С каждым проведенным вместе с Олафом днем Римма чувствовала себя все свободнее: находившийся рядом с ней круглосуточно человек постепенно переставал был таинственным незнакомцем. Все возникающие вопросы решались быстро и словно бы сами собой, видимо, оттого, что их взгляды на жизнь во многом совпали. Билет на паром для Риммы оплатил Олаф, но дальнейшие расходы они делили поровну. Каждый вечер он рекомендовал какой-нибудь ресторан на выбор из двух-трех и говорил при этом примерно следующее: здесь средний чек такой-то, и ресторан известен своими рыбными блюдами, здесь хороший вид на залив и ужин будет стоить столько-то, а здесь я люблю бывать в ветреный день и смотреть на закат. Выбор Олаф оставлял за Риммой. Ее это не напрягало, наоборот, она чувствовала себя увереннее, так как была не нахлебницей, а равноправным партнером.
Были и странности, но совсем пустяковые. Когда Римма попросила сводить ее в Национальный музей изобразительных искусств, Олаф посмотрел на нее с замешательством. А потом отказал: этого не было у них в планах. Ведь они обсуждали, что в Стокгольме сходят только на фотовыставку и в этнографический парк-музей Скансен, куда со всей Швеции свезли старинные деревянные дома и даже целые улицы. Еще в плане стоял музей корабля «Васа», затонувшего в стокгольмском заливе чуть не сразу после постройки и поднятого оттуда в середине XX века.

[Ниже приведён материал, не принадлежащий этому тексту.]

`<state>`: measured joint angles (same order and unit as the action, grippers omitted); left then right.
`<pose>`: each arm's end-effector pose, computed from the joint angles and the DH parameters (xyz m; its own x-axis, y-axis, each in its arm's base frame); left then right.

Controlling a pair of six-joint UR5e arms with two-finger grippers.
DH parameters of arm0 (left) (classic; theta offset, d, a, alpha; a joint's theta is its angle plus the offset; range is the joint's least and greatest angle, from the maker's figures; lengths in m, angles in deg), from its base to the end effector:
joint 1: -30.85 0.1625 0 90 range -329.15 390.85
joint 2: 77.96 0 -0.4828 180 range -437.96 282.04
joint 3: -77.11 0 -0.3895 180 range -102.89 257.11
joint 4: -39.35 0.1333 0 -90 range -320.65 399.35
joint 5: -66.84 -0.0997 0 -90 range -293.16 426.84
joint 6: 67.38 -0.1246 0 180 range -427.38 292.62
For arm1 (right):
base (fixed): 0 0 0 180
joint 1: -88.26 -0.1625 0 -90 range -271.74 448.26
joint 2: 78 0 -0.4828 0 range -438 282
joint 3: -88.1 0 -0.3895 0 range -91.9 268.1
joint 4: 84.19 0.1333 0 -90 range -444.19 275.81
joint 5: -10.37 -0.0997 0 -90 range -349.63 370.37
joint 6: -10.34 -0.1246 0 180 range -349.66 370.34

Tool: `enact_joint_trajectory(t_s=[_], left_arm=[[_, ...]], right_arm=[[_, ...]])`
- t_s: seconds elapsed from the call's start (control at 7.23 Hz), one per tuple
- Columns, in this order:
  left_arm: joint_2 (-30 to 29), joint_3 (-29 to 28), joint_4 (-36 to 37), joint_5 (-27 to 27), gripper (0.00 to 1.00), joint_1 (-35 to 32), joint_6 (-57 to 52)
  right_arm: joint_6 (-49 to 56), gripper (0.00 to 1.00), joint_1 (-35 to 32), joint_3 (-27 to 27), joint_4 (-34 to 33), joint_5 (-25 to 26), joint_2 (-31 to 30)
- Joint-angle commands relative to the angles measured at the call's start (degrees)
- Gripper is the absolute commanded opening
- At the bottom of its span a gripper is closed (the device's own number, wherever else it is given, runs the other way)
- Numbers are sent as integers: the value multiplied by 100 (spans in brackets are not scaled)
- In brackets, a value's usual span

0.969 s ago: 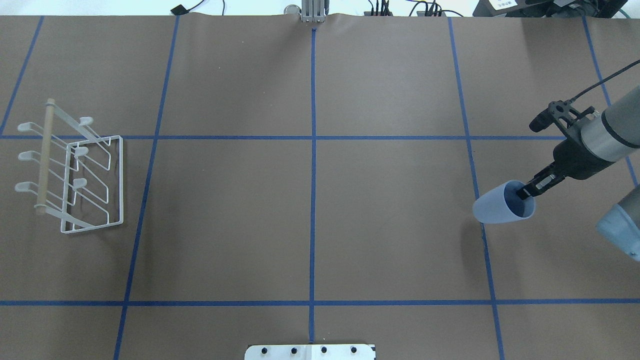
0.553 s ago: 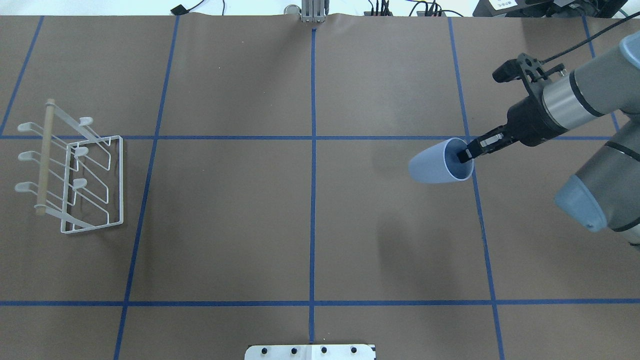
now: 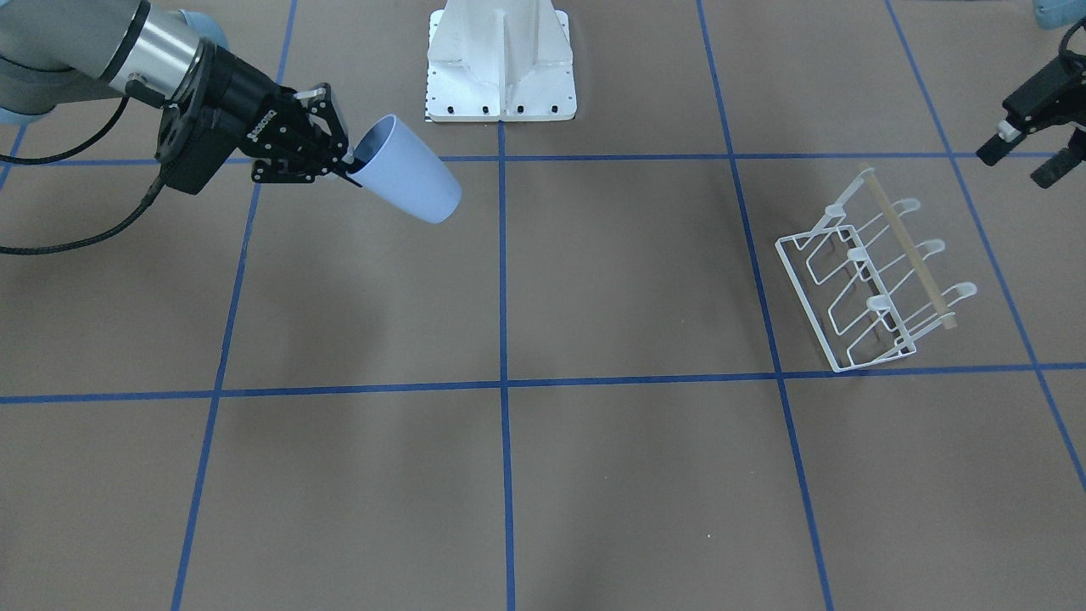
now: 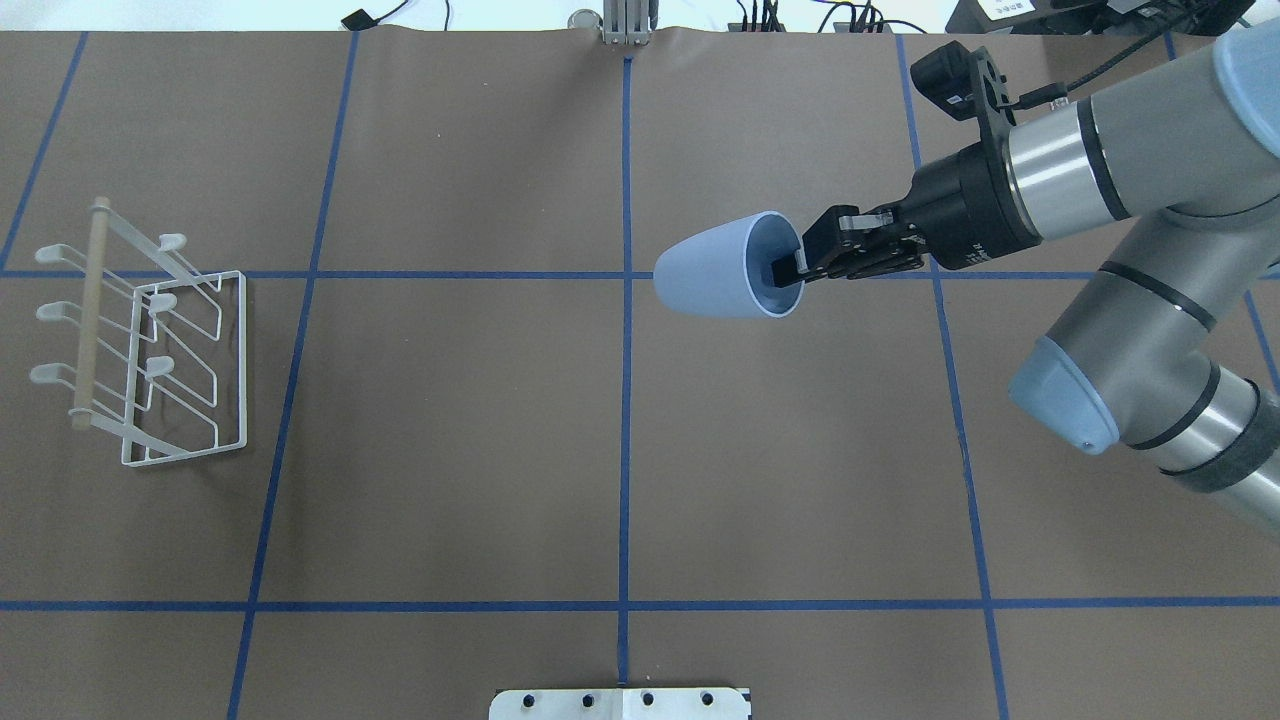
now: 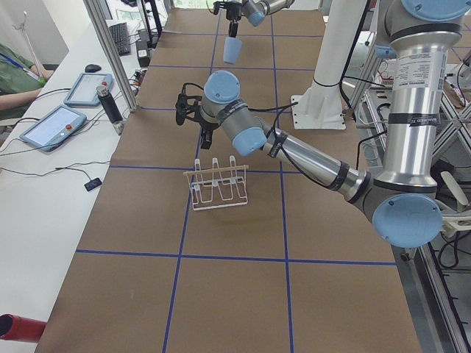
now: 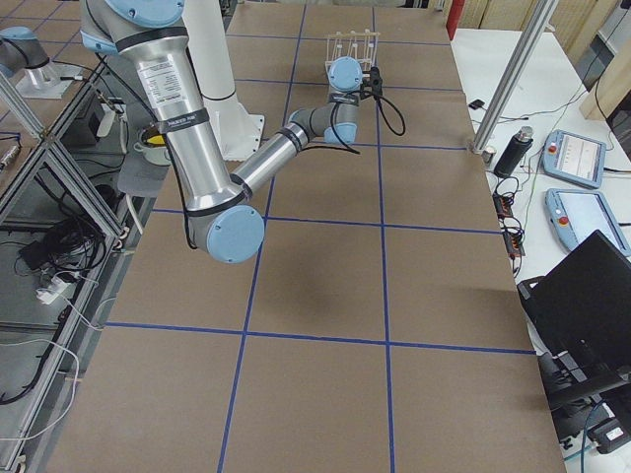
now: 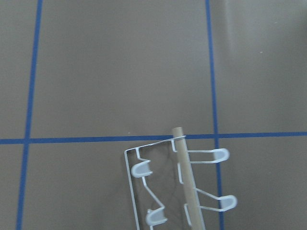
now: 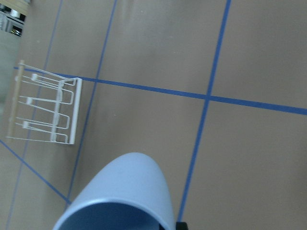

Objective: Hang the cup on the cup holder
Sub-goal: 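Lift the pale blue cup with the right gripper and carry it toward the table center, then move the left gripper toward the cup's closed end while the right gripper holds it up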

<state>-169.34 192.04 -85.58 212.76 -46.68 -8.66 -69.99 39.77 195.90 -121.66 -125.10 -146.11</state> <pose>0.0721 -0.4654 0.4187 0.2915 0.0294 -0.9561 0.2797 0.9532 0.1146 -0.3399 -0.4512 0.2587 -0.0164 -0.1963 0.9804 -0.0566 0.9792 0.1951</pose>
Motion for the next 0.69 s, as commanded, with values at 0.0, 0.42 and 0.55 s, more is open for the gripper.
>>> enact_joint_trajectory(t_s=[0.0, 0.42, 0.55], left_arm=[[-176, -6, -1643, -20, 98, 466, 2021], [-1097, 56, -2876, -141, 98, 992, 4525], [-1475, 56, -3201, -412, 98, 1169, 5082]], right_arm=[[-1525, 0, 234, 82, 1351, 152, 52], [-2300, 0, 252, 363, 2232, 423, 52], [-2625, 0, 252, 442, 2574, 590, 52]])
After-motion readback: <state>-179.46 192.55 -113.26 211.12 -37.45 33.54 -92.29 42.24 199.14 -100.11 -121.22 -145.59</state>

Эти музеи – визитные карточки Стокгольма, как Эрмитаж и Петропавловская крепость в Санкт-Петербурге… Он готов был и дальше объяснять что-то в духе туристических справочников, но Римма расхохоталась: внезапная растерянность придала его мужественному лицу какое-то испуганно-детское выражение. Обняв Олафа за шею, она взъерошила ему волосы и беспечно махнула рукой: Скансен так Скансен. Какое, в самом деле, это имеет значение?

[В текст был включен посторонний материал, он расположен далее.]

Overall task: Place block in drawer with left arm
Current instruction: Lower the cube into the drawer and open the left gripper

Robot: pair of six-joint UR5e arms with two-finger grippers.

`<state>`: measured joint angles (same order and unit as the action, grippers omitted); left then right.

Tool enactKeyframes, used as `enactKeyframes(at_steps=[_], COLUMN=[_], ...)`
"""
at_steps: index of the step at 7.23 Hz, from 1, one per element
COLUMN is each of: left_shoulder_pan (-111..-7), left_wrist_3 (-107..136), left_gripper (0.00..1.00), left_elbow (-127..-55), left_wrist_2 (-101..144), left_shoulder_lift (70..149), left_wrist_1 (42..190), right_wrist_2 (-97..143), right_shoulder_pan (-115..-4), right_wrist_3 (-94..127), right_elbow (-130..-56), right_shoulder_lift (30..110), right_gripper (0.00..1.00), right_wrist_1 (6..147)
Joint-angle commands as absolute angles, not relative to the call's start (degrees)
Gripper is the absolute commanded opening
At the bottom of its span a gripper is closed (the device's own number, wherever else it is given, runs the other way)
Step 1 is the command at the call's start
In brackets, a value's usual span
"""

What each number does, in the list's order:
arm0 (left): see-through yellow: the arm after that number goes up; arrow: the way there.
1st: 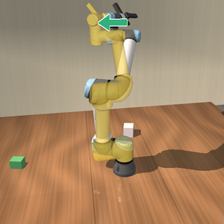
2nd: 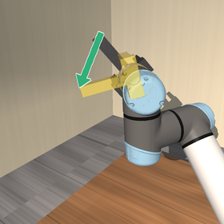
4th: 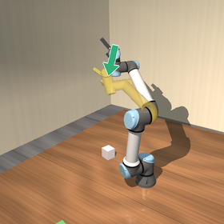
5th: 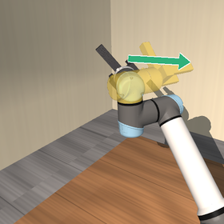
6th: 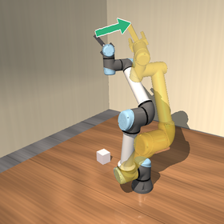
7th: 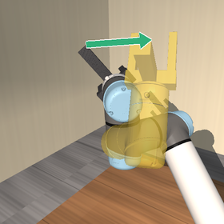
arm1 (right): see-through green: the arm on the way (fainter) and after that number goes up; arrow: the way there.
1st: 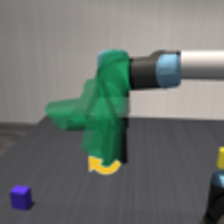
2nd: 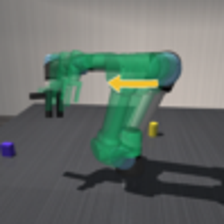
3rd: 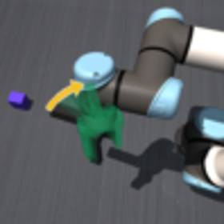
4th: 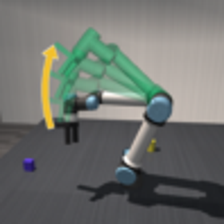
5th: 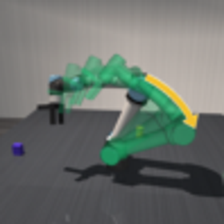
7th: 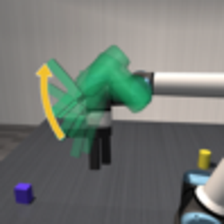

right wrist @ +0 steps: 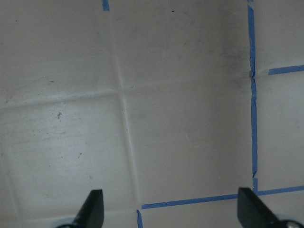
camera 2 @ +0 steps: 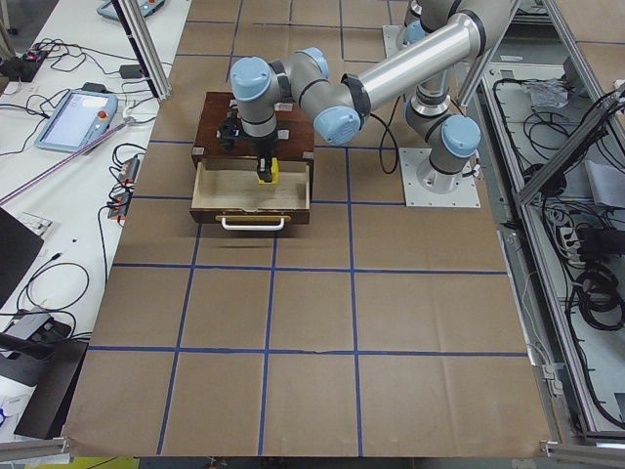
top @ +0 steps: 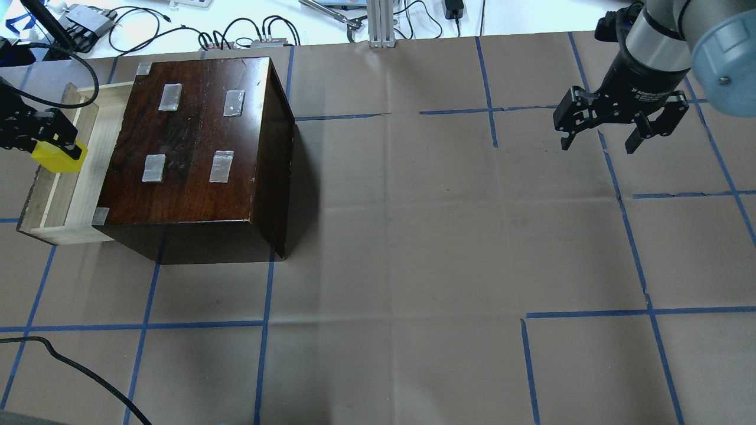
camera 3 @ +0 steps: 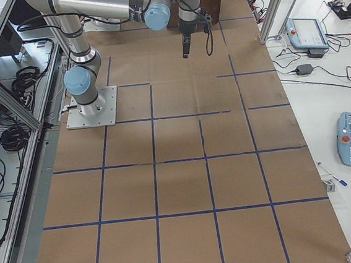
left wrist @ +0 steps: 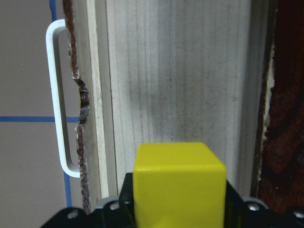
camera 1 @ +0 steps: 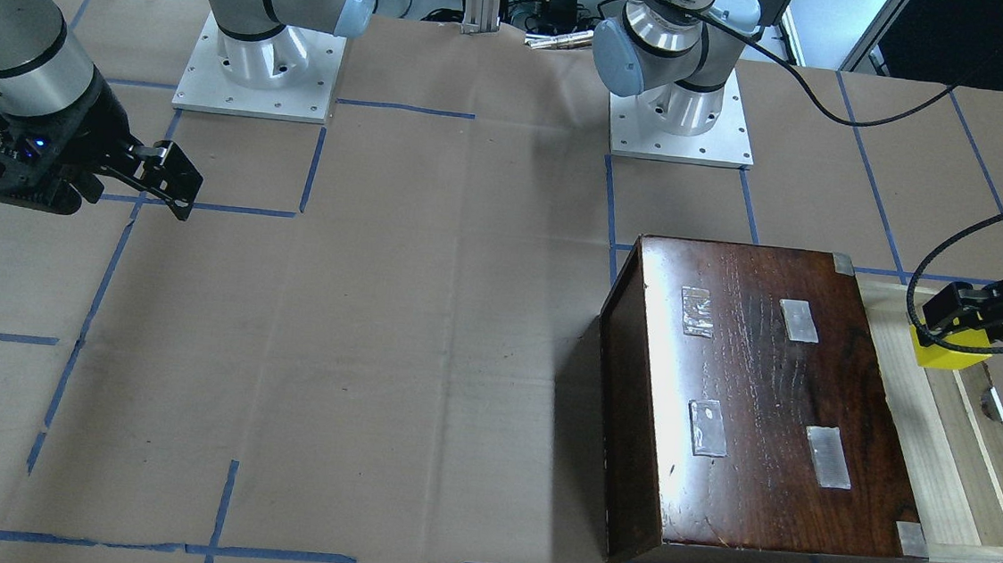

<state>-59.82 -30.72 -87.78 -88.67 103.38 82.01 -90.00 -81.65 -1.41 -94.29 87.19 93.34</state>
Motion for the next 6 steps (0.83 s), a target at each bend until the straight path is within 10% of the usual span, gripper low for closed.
enactKeyframes(at_steps=[1, 4, 6], left_shoulder_pan=[-60.2, -61.17, -61.35], left_wrist_3=[-30.94, -30.68, -30.59], left_gripper=[0.08, 0.17, 0.78], left_elbow=[-87.8, -87.89, -87.54], left_wrist_2=[-88.59, -88.51, -87.11], left_shoulder_lift=[105.46, 107.48, 108.8], left_wrist_1=[81.04, 79.55, 77.36], right_wrist_2=[-90.0, -90.0, -90.0], right_shoulder_pan=[-81.65, -81.65, -81.65], right_wrist_3=[-1.41, -1.41, -1.41], right_elbow=[-94.31, -94.31, -94.31], right_shoulder_lift=[87.19, 87.19, 87.19], right_gripper=[1.0, 1.0, 1.0], right_wrist_1=[93.34, 93.34, 93.34])
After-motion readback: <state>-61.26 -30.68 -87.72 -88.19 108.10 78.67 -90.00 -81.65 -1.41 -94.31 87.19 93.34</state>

Еще на пароме они стали близки. Секс с ним не имел ничего общего с неловкими и большей частью крайне неудачными студенческими опытами: Олаф оказался заботливым и внимательным любовником, он чутко прислушивался к ее реакциям, постоянно спрашивал об ощущениях и несколько раз поинтересовался, есть ли у нее какие-то особые предпочтения, о которых ему стоит узнать. В ответ Римма беспокойно ерзала, глубже закапываясь в подушки и одеяла роскошной кровати: она пока что не чувствовала себя готовой к обсуждению столь интимных вопросов. В ее понимании слова «наш первый раз» и «особые предпочтения» не очень-то вязались друг с другом, да и никаких таких из ряда вон выходящих предпочтений у нее не имелось, – но почему-то в этом неловко было признаться, словно в чем-то постыдном. Олаф терпеливо нависал, ожидая ответа. Пришлось раскашляться и попросить воды, потом ей что-то попало в глаз, и в итоге щекотливая тема была закрыта.
Время пролетело стремительно. За две недели, проведенные в обществе Олафа, Римма твердо укрепилась в своей симпатии к нему и поняла, что хочет развивать отношения дальше. Она пригласила Олафа приехать в Москву в конце лета, он просиял улыбкой, но ответил уклончиво: мол, пока не уверен, будет ли у него возможность взять отпуск. Римма и не подумала обижаться: работа – это всегда работа, и предложила встретиться, когда он сможет.
Обратно в Москву она должна была лететь самолетом. Проводить ее в аэропорт Олаф не смог – его срочно вызвали на завод. Утром они нежно простились, он уехал, а Римма осталась в его доме одна – ждать вызванное такси. Пока ждала, забрела к нему в кабинет, увидела на столе заполненный от руки ежедневник и не смогла удержаться от соблазна заглянуть в него. Пролистав страницы, Римма узнала, что в этом году она у Олафа вторая кандидатура на рассмотрение. И будут еще две: в августе, когда он «не сможет» приехать в Москву, и в октябре. Рождественская неделя была обведена розовым маркером и снабжена подписью на шведском, которую Римма без труда перевела через «Гугл»: «Рождество в Париже с… Бюджет – 3000 евро пополам (заказать кольцо у Картье в “черную пятницу”)». Место имени будущей счастливой избранницы пока что занимал предусмотрительно широкий пропуск.